All of the data below must be reproduced word for word, but without its images.

= Beginning of Section =

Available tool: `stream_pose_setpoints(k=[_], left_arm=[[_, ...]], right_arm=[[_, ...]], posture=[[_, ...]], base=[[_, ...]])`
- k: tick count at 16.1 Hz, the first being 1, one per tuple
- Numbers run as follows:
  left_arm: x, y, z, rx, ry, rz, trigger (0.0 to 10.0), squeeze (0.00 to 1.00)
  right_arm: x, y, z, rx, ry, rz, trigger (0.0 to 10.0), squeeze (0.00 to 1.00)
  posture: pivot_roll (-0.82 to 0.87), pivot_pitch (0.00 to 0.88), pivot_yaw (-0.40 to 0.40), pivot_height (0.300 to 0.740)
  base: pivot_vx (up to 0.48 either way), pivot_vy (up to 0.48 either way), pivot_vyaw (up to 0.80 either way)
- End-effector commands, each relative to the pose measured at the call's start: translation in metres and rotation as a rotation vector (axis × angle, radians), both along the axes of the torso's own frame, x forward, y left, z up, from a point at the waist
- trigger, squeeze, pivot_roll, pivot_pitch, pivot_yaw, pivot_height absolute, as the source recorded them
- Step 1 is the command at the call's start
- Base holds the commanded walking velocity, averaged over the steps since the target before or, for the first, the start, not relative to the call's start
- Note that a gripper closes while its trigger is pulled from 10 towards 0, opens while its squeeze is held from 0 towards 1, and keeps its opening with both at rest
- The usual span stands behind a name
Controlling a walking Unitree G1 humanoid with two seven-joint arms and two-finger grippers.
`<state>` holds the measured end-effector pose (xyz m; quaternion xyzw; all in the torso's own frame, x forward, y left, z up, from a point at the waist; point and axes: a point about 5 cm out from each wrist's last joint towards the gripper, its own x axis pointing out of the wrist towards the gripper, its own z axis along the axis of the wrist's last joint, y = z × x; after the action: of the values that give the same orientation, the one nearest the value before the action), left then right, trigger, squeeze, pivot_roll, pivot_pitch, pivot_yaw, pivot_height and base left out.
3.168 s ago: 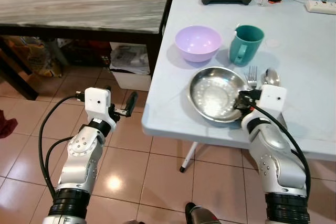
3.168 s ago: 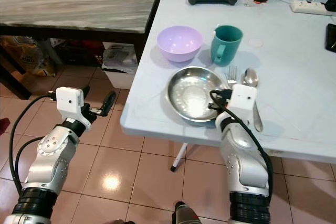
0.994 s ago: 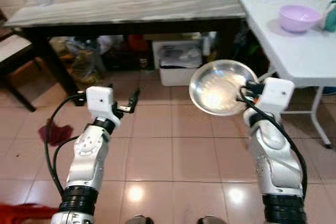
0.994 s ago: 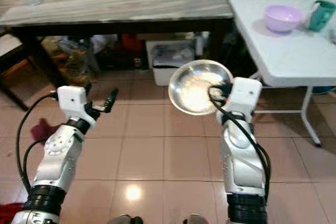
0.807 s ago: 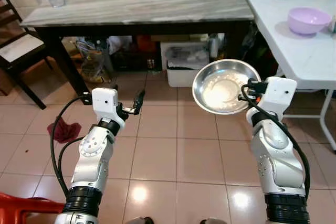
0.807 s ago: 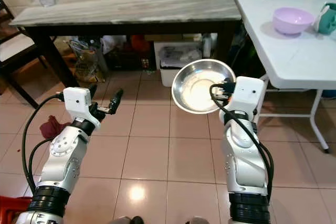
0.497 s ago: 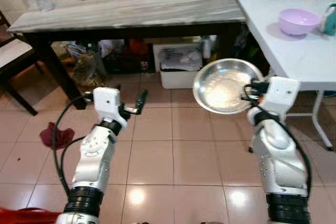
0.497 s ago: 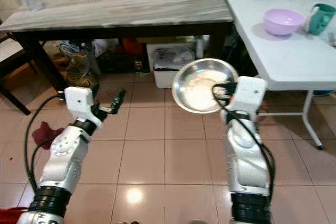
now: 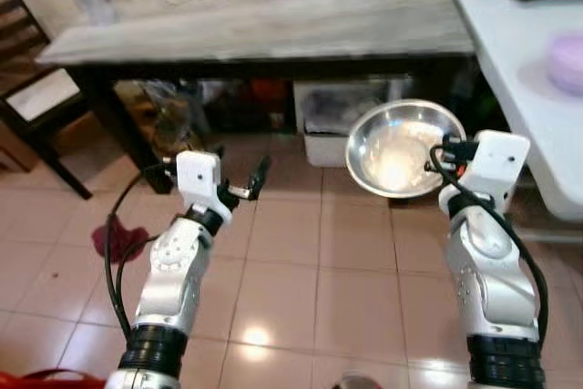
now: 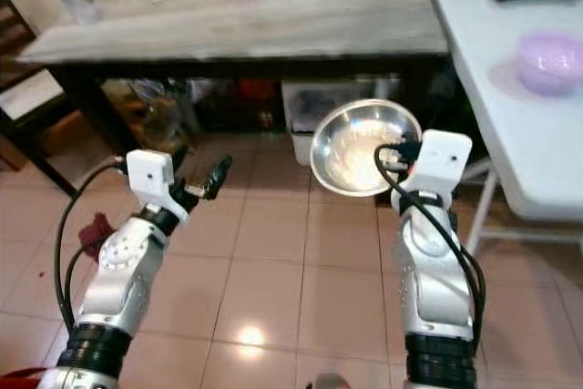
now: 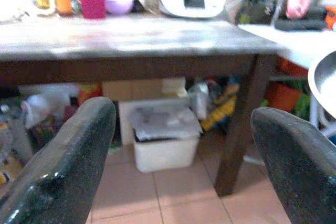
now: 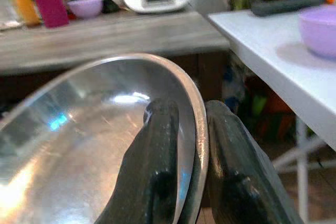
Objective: Setting the table
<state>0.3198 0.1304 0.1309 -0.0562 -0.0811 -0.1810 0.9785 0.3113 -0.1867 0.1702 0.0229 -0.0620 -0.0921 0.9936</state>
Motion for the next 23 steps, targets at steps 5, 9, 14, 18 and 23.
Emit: stream_pose_setpoints(k=[5,9,14,18,23], left_arm=[[0.0,0.012,0.001,0.015,0.0,0.025,10.0,0.0],[0.0,0.009,0.001,0.013,0.0,0.016,10.0,0.0],[0.0,0.007,0.001,0.011,0.005,0.01,10.0,0.0],[0.0,0.005,-0.001,0.011,0.013,0.015,10.0,0.0],[-0.005,-0.001,-0.005,-0.002,0.023,-0.005,10.0,0.0]], right_arm=[[0.001,0.012,0.005,0.013,-0.034,0.035,10.0,0.0],[0.001,0.011,0.006,0.021,-0.035,0.026,10.0,0.0],[0.002,0.009,0.006,0.044,-0.033,0.013,10.0,0.0],[0.003,0.01,0.008,0.041,-0.036,0.018,10.0,0.0],[0.004,0.01,0.01,0.021,-0.038,0.024,10.0,0.0]], posture=[[-0.17,0.109,0.068,0.74],[-0.18,0.11,0.068,0.74],[-0.18,0.107,0.067,0.74],[-0.18,0.106,0.059,0.74],[-0.19,0.106,0.049,0.74]], base=[[0.48,0.0,0.61],[0.48,0.0,0.42],[0.48,0.0,-0.27],[0.453,0.0,-0.39],[0.334,0.0,-0.8]])
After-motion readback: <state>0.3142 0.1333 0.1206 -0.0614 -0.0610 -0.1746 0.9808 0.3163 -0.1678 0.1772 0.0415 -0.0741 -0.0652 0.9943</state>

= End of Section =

**ANSWER BOX:**
Available tool: `stream_pose_setpoints(k=[_], left_arm=[[_, ...]], right_arm=[[_, ...]], posture=[[_, ...]], base=[[_, ...]])`
- k: tick count at 16.1 Hz, the first being 1, one per tuple
- Numbers run as follows:
  left_arm: x, y, z, rx, ry, rz, trigger (0.0 to 10.0), squeeze (0.00 to 1.00)
  right_arm: x, y, z, rx, ry, rz, trigger (0.0 to 10.0), squeeze (0.00 to 1.00)
  posture: pivot_roll (-0.82 to 0.87), pivot_pitch (0.00 to 0.88), pivot_yaw (-0.40 to 0.40), pivot_height (0.300 to 0.740)
  base: pivot_vx (up to 0.48 either way), pivot_vy (up to 0.48 either way), pivot_vyaw (up to 0.80 either way)
- End-effector commands, each relative to the pose measured at the call's start: translation in metres and rotation as a rotation vector (axis × angle, radians), both along the axes of the torso's own frame, x forward, y left, z up, from a point at the waist
- trigger, squeeze, pivot_roll, pivot_pitch, pivot_yaw, pivot_height absolute, as the source recorded them
- Step 1 is the command at the call's start
- Base holds the commanded walking velocity, averaged over the steps since the target before or, for the first, the start, not relative to the call's start
- Note that a gripper closes while its trigger is pulled from 10 towards 0, opens while its squeeze is held from 0 towards 1, and keeps its opening with both at rest
- The usual span stands behind a name
Controlling a walking Unitree G1 humanoid with two seven-joint arms and two-finger grippers.
`<state>` holds the measured end-effector pose (xyz m; quaternion xyzw; all in the torso's own frame, x forward, y left, z up, from a point at the waist; point and axes: a point about 5 cm out from each wrist's last joint towards the gripper, its own x axis pointing out of the wrist towards the gripper, its own z axis along the axis of the wrist's last joint, y = z × x; after the action: of the values that give the same orientation, the one nearest the value before the action), left then right, trigger, squeeze, pivot_roll, pivot_pitch, pivot_yaw, pivot_height and base left out.
3.168 s ago: 
3.168 s ago: 
0.994 s ago: 
0.994 s ago: 
0.807 s ago: 
0.807 s ago: 
0.497 s ago: 
0.497 s ago: 
now: 
now: 
now: 
now: 
Objective: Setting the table
<state>0.3198 0.1304 0.1309 -0.0562 -0.0811 -0.1810 0.9785 0.3113 -0.1867 0.1702 0.0229 -0.0620 -0.0921 0.9936</state>
Motion for the next 23 steps, targets at steps 5, 9, 14, 18 and 23.
Emit: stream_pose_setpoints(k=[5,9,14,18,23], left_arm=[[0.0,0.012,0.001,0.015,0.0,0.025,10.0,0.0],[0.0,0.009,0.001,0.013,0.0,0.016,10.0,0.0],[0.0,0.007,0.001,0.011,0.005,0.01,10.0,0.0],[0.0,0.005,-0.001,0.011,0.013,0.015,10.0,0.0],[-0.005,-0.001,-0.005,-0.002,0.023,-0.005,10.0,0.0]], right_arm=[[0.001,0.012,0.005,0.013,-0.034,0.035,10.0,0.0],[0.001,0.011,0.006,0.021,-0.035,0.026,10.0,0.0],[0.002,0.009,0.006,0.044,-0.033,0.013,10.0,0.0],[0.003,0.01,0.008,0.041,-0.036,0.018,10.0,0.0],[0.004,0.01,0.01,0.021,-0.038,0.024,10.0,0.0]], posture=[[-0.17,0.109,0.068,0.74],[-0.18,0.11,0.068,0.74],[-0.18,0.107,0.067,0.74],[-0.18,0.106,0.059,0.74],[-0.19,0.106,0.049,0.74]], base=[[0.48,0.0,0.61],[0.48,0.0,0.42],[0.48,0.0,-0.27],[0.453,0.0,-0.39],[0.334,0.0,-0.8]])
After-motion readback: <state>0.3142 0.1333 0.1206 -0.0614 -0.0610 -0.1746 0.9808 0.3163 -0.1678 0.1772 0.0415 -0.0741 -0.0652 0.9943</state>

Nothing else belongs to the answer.